Mark Busse, a partner and managing director of Industrial Brand, a Vancouver design firm, told Global News in December that the contest “is wrong on so many levels.”
“$5,000 for just the winner, in a department that has $7 million set aside for advertising is a terrible, terrible message to the world and to Canadians about what the importance is of this moment in time,” Busse said.
“The reality is, it’s exploitative. They don’t understand the process yet. They’re forfeiting their intellectual rights.”
Ontario College of Art and Design University student Cara O’Donnell echoed that statement in an interview with Global News in January, after she took part in a social media campaign to boycott the competition.
“Basically what it’s saying to us is that your time and your work doesn’t deserve any sort of compensation,” she said.
A spokesperson for Heritage Minister Shelly Glover issued a statement in January saying the government has “tremendous faith in our youth’s creative excellence.”
“They are our future and we want to give them a unique opportunity to be involved in the celebrations of Canada’s 150th birthday,” it read.
Cuvin said she doesn’t feel like she was being exploited and that it was her choice to join the contest, telling the Ottawa Citizen, “I knew what I was getting out of it in the end.”

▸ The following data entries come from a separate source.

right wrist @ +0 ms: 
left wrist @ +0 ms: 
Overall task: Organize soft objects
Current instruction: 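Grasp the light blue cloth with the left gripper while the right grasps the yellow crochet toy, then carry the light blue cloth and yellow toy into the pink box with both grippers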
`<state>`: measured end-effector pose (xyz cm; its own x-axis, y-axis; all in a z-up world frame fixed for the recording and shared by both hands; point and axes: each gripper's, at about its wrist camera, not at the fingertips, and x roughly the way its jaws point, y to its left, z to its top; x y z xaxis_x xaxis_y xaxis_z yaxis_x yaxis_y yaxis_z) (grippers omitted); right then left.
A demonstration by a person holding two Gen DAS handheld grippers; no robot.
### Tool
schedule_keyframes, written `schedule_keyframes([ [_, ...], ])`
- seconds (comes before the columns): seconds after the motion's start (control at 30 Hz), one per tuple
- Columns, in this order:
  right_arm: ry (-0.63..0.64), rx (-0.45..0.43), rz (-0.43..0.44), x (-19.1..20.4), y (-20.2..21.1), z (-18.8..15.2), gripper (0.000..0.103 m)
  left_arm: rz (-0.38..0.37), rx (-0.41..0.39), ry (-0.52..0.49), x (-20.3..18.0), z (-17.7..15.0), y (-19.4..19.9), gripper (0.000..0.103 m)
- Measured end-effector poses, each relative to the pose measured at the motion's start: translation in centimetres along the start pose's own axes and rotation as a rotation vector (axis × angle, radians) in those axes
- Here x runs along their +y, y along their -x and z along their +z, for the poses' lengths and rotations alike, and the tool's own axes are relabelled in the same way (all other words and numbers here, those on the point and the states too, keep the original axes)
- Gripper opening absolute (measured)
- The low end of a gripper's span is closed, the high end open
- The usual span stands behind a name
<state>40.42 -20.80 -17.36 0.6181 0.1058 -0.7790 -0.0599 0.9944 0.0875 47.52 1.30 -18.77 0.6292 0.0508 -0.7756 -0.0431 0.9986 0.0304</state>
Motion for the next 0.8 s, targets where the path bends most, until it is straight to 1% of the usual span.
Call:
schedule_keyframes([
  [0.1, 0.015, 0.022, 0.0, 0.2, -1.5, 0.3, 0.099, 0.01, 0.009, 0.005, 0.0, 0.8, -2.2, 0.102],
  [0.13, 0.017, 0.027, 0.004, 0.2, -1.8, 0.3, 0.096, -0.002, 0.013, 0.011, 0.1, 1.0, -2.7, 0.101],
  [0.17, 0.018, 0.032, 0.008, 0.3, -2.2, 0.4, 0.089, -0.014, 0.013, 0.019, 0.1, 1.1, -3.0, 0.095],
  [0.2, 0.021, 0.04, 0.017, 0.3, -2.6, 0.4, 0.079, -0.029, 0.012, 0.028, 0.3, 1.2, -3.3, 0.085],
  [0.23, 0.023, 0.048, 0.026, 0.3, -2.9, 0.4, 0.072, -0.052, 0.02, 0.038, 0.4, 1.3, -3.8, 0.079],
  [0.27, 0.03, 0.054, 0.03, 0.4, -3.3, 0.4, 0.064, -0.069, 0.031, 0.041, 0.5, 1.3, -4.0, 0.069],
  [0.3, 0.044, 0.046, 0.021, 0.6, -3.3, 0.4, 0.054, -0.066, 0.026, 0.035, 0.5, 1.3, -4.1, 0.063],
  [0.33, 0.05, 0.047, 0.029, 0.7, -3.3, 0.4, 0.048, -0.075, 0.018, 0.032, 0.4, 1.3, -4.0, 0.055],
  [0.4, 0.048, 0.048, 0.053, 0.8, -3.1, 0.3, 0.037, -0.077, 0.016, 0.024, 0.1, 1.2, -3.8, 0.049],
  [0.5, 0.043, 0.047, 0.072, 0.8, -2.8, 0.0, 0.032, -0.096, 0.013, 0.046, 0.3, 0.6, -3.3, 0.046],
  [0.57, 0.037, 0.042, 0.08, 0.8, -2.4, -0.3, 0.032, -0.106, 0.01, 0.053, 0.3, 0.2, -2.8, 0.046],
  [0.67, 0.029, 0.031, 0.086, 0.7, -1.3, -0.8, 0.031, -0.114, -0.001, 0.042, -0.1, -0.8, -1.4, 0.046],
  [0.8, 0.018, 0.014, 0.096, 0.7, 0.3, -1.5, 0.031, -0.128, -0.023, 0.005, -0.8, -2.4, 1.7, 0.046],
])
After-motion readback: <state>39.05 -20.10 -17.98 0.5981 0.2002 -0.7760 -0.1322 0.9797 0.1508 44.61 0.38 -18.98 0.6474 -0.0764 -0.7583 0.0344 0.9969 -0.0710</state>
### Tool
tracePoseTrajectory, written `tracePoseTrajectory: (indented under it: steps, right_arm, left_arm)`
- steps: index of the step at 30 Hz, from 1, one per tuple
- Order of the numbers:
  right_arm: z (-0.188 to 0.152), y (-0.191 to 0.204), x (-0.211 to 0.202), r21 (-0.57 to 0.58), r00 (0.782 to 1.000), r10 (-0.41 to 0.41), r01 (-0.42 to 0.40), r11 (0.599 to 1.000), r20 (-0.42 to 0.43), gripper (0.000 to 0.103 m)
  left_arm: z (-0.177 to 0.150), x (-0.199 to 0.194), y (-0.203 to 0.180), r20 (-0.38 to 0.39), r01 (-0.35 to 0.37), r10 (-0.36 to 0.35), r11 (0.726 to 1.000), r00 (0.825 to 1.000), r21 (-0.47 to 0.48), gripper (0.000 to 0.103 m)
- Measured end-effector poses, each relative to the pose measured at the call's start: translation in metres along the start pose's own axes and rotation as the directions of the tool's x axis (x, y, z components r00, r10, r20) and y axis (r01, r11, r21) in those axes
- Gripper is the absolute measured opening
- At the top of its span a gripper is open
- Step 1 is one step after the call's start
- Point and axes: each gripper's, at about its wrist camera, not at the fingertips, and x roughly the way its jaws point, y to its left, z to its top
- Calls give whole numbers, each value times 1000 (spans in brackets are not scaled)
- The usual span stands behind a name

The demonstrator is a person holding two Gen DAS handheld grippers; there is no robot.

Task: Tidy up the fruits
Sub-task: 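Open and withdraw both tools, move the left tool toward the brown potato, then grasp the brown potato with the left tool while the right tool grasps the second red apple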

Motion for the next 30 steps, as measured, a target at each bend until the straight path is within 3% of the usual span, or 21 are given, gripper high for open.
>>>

“I understand why people are upset,” Cuvin told The Toronto Star on Tuesday.
“It does kind of suck for a professional, this big project being given to a student. I know there’s been a backlash.”
Cuvin explained her design on the website, saying she “used subtle design choices to represent Canada and its Confederation.”
“The repeated shape is meant to create a sense of unity and the 13 shapes forming the leaf represents our togetherness as a country.”
But despite the fact that Cuvin received $5,000 for her winning entry, the Graphic Designers of Canada called the contest “exploitative” when it was first announced last year.
In an open letter posted to the Graphic Designers of Canada website this week, President Adrian Jean also accused the Canadian government of ignoring comments from professional designers and students by moving ahead with the contest.
“I stand with you in collective disappointment that our government did not consider the impact this contest could have on our industry,” he wrote.
“As a professional designer I am deeply disheartened that our government would choose to exploit students in this manner despite our efforts to educate the government that contests like these are unethical, detrimental to students, to professional graphic designers, and to Canada in general.”